Each line of the records below that contains "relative" needs to be copied.
:::::
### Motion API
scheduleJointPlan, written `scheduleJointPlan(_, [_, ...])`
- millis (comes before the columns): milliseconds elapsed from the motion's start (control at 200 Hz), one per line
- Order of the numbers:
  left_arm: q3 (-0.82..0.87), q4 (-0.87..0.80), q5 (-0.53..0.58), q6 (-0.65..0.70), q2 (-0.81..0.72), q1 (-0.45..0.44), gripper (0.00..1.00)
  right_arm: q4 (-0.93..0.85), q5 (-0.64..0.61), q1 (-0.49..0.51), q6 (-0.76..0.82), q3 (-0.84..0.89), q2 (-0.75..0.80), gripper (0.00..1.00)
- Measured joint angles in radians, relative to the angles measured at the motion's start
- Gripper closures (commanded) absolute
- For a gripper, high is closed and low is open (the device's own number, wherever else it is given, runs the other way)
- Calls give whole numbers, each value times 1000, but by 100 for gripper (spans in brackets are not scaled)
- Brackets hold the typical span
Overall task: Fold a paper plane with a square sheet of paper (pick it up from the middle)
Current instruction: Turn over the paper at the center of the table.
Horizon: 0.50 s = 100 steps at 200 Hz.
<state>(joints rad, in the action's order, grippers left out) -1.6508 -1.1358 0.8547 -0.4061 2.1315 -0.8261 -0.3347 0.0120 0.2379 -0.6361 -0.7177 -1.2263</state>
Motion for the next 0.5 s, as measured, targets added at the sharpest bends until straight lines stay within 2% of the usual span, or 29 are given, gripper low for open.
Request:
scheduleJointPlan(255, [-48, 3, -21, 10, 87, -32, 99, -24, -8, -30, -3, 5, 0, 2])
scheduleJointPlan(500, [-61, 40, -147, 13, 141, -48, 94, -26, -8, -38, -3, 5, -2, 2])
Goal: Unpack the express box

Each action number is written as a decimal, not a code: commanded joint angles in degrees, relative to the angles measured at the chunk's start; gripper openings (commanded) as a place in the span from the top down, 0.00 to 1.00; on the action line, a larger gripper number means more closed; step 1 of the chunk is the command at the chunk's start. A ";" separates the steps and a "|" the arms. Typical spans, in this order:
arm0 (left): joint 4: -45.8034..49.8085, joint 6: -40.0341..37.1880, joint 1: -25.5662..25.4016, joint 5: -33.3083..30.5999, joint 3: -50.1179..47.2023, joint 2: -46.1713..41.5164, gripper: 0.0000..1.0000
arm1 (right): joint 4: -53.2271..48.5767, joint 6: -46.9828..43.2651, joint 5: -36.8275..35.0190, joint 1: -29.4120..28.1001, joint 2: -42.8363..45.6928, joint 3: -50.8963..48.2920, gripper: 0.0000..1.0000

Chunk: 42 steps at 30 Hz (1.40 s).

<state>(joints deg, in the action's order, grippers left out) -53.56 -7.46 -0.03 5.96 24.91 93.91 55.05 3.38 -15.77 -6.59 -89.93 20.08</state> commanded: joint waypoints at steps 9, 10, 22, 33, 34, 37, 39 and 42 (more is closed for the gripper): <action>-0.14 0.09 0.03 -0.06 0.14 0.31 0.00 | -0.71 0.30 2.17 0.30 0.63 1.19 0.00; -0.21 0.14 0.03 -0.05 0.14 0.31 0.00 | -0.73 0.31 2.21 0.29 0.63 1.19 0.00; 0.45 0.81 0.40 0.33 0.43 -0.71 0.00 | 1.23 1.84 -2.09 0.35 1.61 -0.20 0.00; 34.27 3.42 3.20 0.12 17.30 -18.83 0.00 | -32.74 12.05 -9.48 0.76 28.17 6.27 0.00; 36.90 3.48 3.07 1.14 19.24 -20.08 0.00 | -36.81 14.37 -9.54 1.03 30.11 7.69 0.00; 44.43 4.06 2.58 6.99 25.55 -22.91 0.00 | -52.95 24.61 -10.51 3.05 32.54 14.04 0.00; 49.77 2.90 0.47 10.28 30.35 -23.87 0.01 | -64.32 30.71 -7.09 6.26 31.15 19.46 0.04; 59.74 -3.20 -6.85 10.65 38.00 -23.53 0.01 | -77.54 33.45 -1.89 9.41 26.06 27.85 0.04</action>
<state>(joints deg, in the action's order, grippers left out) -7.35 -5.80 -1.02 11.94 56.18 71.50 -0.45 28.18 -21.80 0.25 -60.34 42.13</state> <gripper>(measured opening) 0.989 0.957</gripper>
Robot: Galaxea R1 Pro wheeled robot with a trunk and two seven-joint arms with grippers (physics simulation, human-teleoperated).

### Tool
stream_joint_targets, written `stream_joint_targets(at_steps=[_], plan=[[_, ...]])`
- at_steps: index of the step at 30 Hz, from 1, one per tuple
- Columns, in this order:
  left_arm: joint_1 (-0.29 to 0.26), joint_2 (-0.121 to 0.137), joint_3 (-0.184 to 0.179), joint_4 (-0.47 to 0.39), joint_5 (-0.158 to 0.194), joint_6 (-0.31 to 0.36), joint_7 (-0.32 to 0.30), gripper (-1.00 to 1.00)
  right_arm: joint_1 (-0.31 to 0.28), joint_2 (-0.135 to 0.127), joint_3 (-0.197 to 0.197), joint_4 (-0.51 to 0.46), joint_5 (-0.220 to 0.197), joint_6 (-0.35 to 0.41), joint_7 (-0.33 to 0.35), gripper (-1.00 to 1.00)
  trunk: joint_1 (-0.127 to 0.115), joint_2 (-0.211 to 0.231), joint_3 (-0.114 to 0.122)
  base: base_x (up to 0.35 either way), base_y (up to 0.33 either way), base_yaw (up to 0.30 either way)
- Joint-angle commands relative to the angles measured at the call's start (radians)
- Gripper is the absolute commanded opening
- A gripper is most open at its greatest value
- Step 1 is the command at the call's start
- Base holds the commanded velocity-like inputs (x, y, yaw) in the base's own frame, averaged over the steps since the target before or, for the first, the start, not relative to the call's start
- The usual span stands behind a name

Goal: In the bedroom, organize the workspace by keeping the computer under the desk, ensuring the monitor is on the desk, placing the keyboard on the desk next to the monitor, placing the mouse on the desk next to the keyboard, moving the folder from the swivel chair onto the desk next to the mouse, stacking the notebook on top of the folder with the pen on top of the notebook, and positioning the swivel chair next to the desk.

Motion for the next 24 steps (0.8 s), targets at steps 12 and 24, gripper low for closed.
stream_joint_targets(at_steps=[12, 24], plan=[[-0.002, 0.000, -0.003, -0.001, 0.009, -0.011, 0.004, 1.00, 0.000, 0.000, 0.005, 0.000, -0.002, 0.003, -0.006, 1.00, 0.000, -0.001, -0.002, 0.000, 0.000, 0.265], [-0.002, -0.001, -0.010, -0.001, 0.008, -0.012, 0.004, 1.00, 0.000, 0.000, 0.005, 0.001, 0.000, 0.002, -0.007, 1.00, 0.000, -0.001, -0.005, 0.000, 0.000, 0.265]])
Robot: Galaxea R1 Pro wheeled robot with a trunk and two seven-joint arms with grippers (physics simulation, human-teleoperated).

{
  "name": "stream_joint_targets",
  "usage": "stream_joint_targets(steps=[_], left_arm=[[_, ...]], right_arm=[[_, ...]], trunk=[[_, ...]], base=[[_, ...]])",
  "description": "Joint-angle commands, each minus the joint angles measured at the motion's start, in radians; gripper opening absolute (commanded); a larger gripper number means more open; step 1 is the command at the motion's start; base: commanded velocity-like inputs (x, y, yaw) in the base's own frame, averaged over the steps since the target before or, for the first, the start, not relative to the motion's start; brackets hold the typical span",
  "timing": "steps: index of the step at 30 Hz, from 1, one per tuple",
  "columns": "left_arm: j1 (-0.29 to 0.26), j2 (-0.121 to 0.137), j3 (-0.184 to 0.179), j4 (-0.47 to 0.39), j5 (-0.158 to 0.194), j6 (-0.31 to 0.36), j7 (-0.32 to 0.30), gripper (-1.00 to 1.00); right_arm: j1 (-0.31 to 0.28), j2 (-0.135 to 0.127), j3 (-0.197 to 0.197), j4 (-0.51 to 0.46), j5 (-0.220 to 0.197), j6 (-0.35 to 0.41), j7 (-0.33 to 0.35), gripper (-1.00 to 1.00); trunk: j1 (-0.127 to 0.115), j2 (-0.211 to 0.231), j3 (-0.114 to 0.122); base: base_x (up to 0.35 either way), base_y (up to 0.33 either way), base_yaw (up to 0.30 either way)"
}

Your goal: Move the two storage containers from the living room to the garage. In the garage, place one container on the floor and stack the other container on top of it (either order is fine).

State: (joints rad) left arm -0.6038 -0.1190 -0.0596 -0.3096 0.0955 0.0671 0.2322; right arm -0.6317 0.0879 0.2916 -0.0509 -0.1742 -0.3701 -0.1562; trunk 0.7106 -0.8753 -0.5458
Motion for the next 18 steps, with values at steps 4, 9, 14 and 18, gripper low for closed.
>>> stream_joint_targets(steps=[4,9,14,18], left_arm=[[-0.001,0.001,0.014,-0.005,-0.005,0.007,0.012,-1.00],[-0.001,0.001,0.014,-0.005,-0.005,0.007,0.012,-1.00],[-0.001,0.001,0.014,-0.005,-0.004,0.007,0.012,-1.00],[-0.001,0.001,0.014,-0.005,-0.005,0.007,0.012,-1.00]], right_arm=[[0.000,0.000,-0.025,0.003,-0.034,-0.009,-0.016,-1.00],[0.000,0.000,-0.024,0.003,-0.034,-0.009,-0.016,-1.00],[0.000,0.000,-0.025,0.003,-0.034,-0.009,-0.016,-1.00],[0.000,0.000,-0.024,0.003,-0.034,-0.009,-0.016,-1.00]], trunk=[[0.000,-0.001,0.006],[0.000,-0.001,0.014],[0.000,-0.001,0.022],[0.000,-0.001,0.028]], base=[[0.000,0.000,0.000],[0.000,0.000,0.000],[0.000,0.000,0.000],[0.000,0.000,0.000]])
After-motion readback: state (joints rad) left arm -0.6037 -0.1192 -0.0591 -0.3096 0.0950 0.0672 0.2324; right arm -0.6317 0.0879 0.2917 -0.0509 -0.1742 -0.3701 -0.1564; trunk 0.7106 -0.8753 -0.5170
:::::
RESPONSE -
- Measured joint angles in radians, relative to the angles measured at the motion's start
Each action number is written as a decimal, not a code: commanded joint angles in degrees, relative to the angles measured at the chunk's start; gripper openings (commanded) as a place in the span from the top down, 0.00 to 1.00; on the action line, a larger gripper number means more closed; step 1 of the chunk is the command at the chunk's start. A ";" separates the steps and a "|" the arms. Typical spans, in this order:
- Joint-angle commands relative to the angles measured at the call's start (radians)
- Base holds the commanded velocity-like inputs (x, y, yaw) in the base's own frame, averaged over the steps since the target before or, for the first, the start, not relative to the call's start
  "description": "Joint-angle commands, each minus the joint angles measured at the motion's start, in radians; gripper opening absolute (commanded); a larger gripper number means more open; step 1 is the command at the motion's start; base: commanded velocity-like inputs (x, y, yaw) in the base's own frame, averaged over the steps since the target before or, for the first, the start, not relative to the motion's start; brackets hold the typical span",

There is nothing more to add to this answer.